全教員参加の模擬授業研修で目指す「外国語」授業づくりの強化策
新学習指導要領の実施の中で、外国語の授業づくりに学校全体としてどのように取り組んでいくか。校長の打ち出す方針が非常に重要になる場面です。「学校教育向上事業」研究指定校として、子どもの自主性・主体性を大切にした外国語の授業づくりに力強く取り組んでいる東京都中野区立白桜小学校の事例を、宇賀神佳子校長に説明していただきました。外国語教育を支える基盤のひとつとして校内研修が成果を上げていると言います。

目次
模擬授業形式の研修で授業のイメージをつかむ
白桜小学校では、外国語教育の強化に学校全体で取り組むために、校長自ら「外国語活動・教科外国語の実施に向けて」という教員向け通信を発行しました。
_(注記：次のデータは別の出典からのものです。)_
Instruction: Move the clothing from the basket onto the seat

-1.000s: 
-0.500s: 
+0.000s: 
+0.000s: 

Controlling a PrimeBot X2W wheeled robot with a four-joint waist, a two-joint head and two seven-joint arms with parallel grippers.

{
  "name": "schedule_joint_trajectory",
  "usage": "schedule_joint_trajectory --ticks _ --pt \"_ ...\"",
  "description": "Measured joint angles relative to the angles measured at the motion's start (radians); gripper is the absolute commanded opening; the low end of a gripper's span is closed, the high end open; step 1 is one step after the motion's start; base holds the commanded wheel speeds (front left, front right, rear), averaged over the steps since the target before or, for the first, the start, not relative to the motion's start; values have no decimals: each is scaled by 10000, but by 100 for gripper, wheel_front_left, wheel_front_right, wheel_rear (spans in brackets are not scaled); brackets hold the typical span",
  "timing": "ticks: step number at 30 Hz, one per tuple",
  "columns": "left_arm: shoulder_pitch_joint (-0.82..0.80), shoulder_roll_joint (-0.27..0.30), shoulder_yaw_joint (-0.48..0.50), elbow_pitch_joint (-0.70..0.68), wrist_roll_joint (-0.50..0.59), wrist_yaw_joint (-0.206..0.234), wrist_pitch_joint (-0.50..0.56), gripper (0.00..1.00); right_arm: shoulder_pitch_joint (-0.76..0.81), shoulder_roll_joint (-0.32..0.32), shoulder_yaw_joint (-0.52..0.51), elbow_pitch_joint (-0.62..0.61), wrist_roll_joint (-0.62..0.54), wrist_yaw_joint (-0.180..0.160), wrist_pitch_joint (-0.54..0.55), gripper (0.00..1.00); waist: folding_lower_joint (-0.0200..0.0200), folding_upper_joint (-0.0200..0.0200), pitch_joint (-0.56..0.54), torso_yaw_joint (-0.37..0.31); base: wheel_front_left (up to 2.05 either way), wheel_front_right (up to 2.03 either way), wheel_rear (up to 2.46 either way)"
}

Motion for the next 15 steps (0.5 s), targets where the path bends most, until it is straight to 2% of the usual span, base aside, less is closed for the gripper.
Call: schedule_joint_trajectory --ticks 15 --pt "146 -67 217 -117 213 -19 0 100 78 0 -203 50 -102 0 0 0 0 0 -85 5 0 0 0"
そして徐々に学校全体で理解が深まってきたところで、今度は教員たちの意欲をより高め、授業実践力の向上も図ろうと、授業研究を中心に据えた校内研修と、研修を円滑に進めるための体制の整備に取り組みました。
もっとも注力し、大きな効果を生んだのが模擬授業です。管理職を含む教員らが子ども役となり、授業者の発音や指示英語、発問等の改善を図ったり、使用する教材の有効性を話し合ったりしました。
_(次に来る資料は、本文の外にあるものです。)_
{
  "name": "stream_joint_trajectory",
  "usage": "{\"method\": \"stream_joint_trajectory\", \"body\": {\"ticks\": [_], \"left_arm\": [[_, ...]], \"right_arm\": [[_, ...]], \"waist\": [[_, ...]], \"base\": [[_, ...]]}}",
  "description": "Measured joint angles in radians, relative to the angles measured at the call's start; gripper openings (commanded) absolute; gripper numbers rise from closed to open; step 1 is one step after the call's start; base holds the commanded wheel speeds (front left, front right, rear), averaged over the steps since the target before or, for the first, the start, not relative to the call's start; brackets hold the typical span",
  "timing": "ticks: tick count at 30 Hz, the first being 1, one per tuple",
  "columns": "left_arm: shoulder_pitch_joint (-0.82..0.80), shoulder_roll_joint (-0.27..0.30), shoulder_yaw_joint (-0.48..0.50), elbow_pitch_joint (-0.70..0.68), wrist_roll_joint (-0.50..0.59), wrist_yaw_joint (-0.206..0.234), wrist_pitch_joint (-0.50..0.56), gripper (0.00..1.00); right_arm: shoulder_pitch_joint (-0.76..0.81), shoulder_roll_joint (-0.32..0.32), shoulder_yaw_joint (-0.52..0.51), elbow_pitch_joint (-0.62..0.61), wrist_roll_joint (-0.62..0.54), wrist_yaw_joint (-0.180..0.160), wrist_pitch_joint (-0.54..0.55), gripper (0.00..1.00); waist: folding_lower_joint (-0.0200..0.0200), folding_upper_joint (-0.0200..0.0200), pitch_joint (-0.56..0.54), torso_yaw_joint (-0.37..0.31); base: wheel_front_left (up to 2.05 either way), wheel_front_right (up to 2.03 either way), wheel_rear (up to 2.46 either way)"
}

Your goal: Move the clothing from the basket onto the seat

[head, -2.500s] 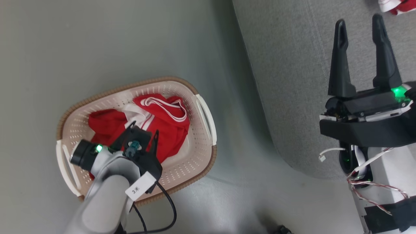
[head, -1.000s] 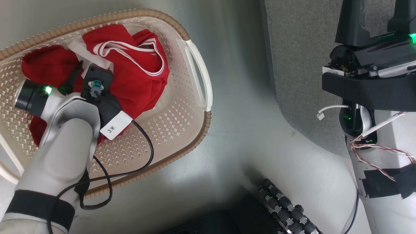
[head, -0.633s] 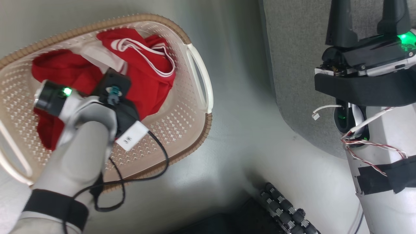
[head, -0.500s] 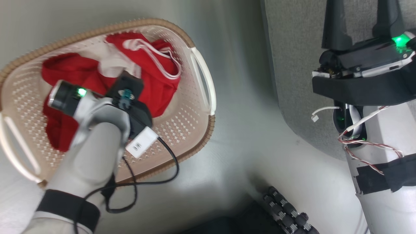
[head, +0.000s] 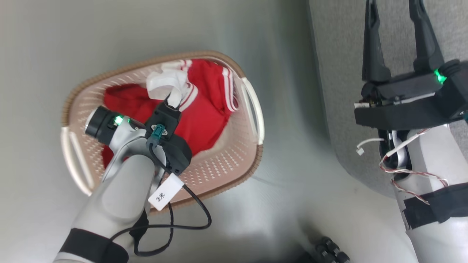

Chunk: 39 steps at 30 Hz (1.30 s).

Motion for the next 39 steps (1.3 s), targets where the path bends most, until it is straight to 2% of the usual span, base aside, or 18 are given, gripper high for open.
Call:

授業者は、英語で対話を続けるための「つなぎ言葉」を実際の経験からたくさん習得し、また参加者にとっては授業の流れや子どもたちの反応をイメージしながら指導案を検討できる貴重な機会になったといいます。
「最初の頃は、皆、以前の取り組みのイメージから離れることができなくて、『この歌がいい』『このゲームがおもしろい』などと、ただ単に子どもが楽しめるアクティビティのアイディアを出し合っていました。
アクティビティ至上主義というか、良いアクティビティや教材を用意すれば子どもたちが英語に興味を持ってくれると考えていたのだと思います。
しかし模擬授業とその後の研究協議会を繰り返し行っていくうちに、いつしか、アクティビティそのものではなく、そのアクティビティによって子どもにどんな力が身につくのかを考えるのが普通になっていきました」
それ以降は、どんな場面設定のもとで何を学ぼうとしているのか、目的やねらいを意識しながら授業づくりを考える時間へと進化。「子どもがどういう姿になれば良い授業といえるのか」「先生が言った言葉の真似ではなく自分で選んだ言葉を使って考えを伝えようとしているか」などといった議論も活発に行われるようになったということです。